Provably Uncertainty-Guided Universal Domain Adaptation
Yifan Wang, Lin Zhang, Ran Song, Paul L. Rosin, Yibin Li, Wei Zhang
TL;DR
The paper addresses UniDA by introducing an uncertainty-guided framework that avoids relying on potentially misaligned classifier outputs. It estimates the unknown probability $p(y=C+1\mid \mathbf{z})$ from target neighborhoods, discovers unknown samples via a linear-subspace NSLS approach with a $\delta$-filter, and trains with an uncertainty-guided margin loss plus an unknown-sample entropy loss and a supervised contrastive loss on the source. Key contributions include a Bayes-based empirical uncertainty estimate, a robust NSLS/$\delta$-filter unknown-discovery scheme, and an uncertainty-balanced learning objective, all validated by state-of-the-art results on Office-31, OfficeHome, and VisDA under OPDA and ODA settings. The method demonstrates strong generalization to different backbones (ResNet-50 and VGG) and provides insights for reducing domain misalignment while controlling overconfidence on unknowns, with practical impact for reliable UniDA in real-world tasks.
Abstract
Universal domain adaptation (UniDA) aims to transfer the knowledge from a labeled source domain to an unlabeled target domain without any assumptions of the label sets, which requires distinguishing the unknown samples from the known ones in the target domain. A main challenge of UniDA is that the nonidentical label sets cause the misalignment between the two domains. Moreover, the domain discrepancy and the supervised objectives in the source domain easily lead the whole model to be biased towards the common classes and produce overconfident predictions for unknown samples. To address the above challenging problems, we propose a new uncertainty-guided UniDA framework.
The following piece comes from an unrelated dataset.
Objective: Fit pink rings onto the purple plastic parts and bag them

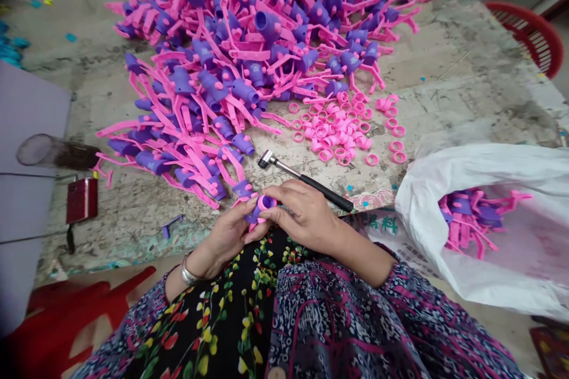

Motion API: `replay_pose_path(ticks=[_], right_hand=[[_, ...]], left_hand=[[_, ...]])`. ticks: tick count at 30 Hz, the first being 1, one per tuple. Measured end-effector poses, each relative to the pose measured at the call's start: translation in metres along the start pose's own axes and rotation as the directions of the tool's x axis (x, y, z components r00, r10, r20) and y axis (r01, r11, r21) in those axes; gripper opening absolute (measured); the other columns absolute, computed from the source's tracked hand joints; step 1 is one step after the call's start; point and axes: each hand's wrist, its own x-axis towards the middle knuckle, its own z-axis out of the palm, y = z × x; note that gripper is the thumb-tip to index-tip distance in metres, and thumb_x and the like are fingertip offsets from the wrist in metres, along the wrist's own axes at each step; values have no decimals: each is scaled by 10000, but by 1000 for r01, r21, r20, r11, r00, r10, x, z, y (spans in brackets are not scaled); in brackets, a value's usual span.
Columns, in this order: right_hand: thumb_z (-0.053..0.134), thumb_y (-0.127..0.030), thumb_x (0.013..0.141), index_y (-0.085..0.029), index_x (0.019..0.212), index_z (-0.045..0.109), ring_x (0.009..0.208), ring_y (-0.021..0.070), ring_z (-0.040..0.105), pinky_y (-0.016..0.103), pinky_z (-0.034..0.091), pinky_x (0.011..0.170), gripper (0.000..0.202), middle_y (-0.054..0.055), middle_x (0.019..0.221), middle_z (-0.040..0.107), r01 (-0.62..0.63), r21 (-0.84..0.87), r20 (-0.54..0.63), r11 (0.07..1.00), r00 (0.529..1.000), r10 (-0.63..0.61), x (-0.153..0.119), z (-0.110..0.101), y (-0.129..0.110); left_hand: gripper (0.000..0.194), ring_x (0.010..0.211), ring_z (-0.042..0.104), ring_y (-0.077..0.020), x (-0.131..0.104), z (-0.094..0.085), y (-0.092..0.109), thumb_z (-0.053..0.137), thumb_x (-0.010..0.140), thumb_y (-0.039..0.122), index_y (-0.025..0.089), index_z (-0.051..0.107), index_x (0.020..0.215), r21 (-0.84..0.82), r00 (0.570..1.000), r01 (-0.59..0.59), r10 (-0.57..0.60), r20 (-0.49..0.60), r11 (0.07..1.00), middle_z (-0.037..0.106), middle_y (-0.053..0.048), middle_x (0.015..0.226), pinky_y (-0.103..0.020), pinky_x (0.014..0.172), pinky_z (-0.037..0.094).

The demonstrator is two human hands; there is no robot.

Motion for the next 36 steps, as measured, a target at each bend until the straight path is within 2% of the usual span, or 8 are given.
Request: replay_pose_path(ticks=[3,7,15,22,36], right_hand=[[553,-262,942,-210,1121,626,775,168,628,303,523,722,201,47,916,723,23,-28,-35,999,999,-24,-1,4,-1],[542,-246,944,-205,1107,616,764,163,620,289,516,709,184,43,885,709,-6,-20,-46,1000,999,5,-3,8,-2],[537,-278,948,-178,1065,622,740,162,615,290,503,685,177,50,821,685,-66,9,-44,998,997,67,-6,11,-3],[526,-253,950,-187,1070,612,775,157,626,288,510,708,162,47,869,690,-86,52,-55,995,994,89,-8,13,-3],[532,-262,946,-171,1005,629,764,161,609,288,490,697,146,48,830,675,-150,100,-47,984,987,155,-10,15,-3]], left_hand=[[455,355,249,-51,0,1,-2,434,894,544,164,534,664,-42,1000,-16,16,-10,999,352,61,405,-246,417,152],[445,349,237,-50,0,2,-5,432,897,530,165,517,656,-73,1000,-19,18,-22,997,339,65,394,-250,415,138],[439,358,239,-55,1,3,-9,420,916,515,166,513,665,-51,999,-32,29,-44,998,336,69,389,-257,429,151],[448,392,240,-49,-1,7,-11,435,915,519,162,487,649,-1,991,-81,80,-107,997,336,69,431,-251,444,154],[440,402,238,-43,2,7,-17,431,924,530,162,473,685,-2,986,-105,103,-132,994,336,73,480,-239,440,142]])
Firstly, we introduce an empirical estimation of the probability of a target sample belonging to the unknown class which fully exploits the distribution of the target samples in the latent space. Then, based on the estimation, we propose a novel neighbors searching scheme in a linear subspace with a $δ$-filter to estimate the uncertainty score of a target sample and discover unknown samples. It fully utilizes the relationship between a target sample and its neighbors in the source domain to avoid the influence of domain misalignment. Secondly, this paper well balances the confidences of predictions for both known and unknown samples through an uncertainty-guided margin loss based on the confidences of discovered unknown samples, which can reduce the gap between the intra-class variances of known classes with respect to the unknown class. Finally, experiments on three public datasets demonstrate that our method significantly outperforms existing state-of-the-art methods.